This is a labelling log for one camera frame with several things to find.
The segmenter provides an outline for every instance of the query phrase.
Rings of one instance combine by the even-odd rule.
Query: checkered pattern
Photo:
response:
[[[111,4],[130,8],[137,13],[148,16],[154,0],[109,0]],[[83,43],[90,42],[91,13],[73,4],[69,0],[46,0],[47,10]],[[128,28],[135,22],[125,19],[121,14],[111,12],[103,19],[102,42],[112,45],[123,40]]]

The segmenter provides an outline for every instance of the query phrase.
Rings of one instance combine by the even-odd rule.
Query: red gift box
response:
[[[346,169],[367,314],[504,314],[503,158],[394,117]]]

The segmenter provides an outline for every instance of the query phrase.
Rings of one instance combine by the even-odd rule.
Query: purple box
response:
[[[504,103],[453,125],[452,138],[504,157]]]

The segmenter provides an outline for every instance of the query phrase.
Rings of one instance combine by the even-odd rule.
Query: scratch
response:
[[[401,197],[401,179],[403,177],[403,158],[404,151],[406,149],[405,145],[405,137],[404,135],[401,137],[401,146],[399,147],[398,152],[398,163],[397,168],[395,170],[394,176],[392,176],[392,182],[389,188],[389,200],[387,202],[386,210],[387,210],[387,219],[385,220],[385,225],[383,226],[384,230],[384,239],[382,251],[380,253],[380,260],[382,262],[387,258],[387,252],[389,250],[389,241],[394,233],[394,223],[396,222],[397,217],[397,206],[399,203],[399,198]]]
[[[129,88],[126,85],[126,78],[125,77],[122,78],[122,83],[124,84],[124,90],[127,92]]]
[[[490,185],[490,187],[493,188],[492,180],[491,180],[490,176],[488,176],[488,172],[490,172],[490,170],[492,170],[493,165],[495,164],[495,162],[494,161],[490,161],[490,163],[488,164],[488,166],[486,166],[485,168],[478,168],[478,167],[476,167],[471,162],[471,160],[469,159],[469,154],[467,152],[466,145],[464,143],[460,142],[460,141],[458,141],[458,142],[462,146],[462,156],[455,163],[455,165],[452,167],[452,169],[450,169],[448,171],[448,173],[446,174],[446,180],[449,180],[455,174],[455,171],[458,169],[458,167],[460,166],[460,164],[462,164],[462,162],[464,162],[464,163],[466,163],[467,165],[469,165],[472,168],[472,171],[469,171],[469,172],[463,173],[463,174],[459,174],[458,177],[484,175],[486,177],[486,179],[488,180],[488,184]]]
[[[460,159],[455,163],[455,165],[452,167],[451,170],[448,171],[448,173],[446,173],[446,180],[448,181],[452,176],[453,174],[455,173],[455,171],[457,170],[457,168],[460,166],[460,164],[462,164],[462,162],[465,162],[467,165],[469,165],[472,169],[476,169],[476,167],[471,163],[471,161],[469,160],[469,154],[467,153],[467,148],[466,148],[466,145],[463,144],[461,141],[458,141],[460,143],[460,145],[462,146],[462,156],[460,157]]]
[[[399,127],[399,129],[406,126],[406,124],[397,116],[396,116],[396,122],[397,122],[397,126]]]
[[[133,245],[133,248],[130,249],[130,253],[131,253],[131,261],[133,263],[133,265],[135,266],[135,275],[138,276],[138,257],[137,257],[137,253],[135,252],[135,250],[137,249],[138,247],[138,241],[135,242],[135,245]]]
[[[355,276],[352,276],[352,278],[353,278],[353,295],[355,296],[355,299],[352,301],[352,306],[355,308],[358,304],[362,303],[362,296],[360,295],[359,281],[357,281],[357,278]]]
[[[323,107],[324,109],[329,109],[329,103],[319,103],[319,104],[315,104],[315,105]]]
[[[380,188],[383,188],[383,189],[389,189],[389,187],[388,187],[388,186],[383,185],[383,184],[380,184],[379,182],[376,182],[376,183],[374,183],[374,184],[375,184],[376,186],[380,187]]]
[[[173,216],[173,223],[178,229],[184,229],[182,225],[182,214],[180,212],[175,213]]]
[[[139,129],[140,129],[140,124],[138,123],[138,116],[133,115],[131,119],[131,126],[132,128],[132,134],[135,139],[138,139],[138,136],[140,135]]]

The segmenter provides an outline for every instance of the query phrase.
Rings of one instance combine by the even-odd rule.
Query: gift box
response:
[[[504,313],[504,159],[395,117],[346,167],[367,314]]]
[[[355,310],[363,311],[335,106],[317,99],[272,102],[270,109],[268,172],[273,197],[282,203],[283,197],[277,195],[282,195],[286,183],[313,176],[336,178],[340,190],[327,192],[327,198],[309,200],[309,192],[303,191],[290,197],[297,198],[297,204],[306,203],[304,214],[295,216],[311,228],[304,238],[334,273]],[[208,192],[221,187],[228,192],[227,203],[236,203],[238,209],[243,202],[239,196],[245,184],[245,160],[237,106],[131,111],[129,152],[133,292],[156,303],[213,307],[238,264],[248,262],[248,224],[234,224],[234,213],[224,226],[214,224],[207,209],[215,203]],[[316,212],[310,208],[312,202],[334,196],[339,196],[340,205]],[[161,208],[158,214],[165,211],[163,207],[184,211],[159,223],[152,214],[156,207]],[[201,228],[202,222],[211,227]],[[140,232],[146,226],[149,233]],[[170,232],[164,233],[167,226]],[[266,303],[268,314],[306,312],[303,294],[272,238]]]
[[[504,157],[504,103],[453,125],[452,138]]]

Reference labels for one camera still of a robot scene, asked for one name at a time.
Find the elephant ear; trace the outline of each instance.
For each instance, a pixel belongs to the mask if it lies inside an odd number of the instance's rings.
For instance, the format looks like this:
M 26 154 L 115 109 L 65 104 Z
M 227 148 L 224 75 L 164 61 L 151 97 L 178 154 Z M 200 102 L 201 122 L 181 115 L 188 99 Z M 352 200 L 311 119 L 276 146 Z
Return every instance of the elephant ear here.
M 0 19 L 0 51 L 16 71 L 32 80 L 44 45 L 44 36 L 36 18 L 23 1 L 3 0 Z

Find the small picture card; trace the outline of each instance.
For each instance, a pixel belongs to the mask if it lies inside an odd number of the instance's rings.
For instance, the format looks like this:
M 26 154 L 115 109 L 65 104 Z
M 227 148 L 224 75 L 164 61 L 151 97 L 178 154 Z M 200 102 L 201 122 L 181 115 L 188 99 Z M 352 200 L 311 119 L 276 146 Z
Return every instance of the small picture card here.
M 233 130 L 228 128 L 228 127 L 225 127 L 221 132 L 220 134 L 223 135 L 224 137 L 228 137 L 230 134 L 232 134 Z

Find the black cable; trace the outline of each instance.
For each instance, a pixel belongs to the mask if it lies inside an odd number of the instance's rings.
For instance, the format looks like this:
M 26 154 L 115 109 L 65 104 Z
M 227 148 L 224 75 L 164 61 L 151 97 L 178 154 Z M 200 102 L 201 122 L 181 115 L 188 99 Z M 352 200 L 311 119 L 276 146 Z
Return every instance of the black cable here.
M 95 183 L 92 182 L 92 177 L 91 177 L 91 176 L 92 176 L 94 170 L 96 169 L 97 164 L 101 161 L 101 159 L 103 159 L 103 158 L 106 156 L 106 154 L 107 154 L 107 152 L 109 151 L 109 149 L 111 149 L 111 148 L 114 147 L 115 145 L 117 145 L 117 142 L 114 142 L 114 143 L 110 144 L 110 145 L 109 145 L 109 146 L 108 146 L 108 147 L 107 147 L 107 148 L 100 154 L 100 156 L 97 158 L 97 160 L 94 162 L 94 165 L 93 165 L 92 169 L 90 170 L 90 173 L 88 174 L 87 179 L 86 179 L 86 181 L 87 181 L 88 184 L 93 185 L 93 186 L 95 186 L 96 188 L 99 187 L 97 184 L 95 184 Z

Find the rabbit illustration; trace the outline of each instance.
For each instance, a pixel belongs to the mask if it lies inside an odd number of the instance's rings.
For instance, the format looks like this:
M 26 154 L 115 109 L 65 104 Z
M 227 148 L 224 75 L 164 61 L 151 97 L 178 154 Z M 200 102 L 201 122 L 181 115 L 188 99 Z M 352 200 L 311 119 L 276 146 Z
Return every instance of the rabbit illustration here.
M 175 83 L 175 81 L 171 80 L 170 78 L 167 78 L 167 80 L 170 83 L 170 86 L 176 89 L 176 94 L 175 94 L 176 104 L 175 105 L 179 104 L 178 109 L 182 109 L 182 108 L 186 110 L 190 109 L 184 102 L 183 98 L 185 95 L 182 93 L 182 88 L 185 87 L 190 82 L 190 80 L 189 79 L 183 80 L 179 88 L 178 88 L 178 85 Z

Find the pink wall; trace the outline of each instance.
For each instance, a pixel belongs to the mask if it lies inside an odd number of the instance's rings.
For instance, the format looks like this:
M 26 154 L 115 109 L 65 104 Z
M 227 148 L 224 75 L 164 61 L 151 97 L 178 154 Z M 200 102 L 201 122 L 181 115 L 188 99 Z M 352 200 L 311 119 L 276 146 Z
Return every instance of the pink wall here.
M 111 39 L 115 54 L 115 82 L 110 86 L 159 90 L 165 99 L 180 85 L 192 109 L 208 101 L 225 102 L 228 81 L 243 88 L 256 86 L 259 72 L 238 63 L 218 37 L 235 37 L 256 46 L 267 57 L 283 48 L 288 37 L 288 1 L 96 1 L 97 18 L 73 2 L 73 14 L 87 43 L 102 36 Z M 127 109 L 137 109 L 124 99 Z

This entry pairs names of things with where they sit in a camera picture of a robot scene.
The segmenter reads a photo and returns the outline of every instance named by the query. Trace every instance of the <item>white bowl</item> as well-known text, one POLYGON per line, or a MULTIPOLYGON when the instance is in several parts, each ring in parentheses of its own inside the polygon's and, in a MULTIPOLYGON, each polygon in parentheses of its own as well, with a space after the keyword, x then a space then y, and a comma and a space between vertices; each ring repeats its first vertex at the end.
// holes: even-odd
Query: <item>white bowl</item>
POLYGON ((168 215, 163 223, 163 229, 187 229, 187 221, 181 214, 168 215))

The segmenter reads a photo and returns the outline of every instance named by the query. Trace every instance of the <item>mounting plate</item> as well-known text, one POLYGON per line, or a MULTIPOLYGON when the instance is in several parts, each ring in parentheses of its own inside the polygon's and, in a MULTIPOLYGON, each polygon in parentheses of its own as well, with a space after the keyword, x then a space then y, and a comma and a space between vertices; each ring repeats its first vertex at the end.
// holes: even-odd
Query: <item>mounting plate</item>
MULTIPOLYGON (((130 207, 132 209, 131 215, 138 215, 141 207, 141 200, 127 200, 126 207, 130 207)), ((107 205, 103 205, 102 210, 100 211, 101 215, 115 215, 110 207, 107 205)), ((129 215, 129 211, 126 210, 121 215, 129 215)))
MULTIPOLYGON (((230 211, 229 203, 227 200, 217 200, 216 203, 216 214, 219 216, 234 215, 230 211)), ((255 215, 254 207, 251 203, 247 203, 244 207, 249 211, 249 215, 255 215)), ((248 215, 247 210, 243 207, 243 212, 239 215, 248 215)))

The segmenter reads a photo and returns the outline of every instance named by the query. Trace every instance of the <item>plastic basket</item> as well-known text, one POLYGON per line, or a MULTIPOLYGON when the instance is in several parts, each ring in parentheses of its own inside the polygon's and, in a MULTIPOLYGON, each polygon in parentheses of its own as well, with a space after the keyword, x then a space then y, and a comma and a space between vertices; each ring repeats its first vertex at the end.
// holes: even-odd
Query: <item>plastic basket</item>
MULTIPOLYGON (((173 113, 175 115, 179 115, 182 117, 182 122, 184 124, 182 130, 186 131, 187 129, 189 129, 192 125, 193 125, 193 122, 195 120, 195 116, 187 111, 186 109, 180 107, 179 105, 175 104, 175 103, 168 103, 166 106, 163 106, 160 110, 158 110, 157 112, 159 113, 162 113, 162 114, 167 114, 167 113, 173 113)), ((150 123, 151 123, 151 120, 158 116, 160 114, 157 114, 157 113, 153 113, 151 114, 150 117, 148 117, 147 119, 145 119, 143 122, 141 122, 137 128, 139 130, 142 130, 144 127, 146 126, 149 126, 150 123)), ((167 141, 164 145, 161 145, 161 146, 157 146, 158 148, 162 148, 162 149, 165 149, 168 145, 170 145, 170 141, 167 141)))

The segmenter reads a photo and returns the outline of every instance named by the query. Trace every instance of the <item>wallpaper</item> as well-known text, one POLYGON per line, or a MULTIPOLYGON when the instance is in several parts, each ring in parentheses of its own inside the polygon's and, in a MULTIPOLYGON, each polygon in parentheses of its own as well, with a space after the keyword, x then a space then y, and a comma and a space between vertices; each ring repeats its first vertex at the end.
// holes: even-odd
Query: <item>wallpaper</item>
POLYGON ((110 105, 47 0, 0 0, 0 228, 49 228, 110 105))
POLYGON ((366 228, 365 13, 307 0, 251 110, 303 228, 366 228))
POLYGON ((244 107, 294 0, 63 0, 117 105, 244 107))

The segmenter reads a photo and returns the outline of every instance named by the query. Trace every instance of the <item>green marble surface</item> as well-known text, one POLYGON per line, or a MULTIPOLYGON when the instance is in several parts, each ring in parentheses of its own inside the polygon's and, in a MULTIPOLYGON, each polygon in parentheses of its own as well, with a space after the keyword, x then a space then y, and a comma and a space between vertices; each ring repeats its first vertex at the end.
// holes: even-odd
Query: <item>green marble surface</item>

• **What is needed**
Across the entries, state how many lines contain "camera", giving the number only.

• **Solution to this task**
3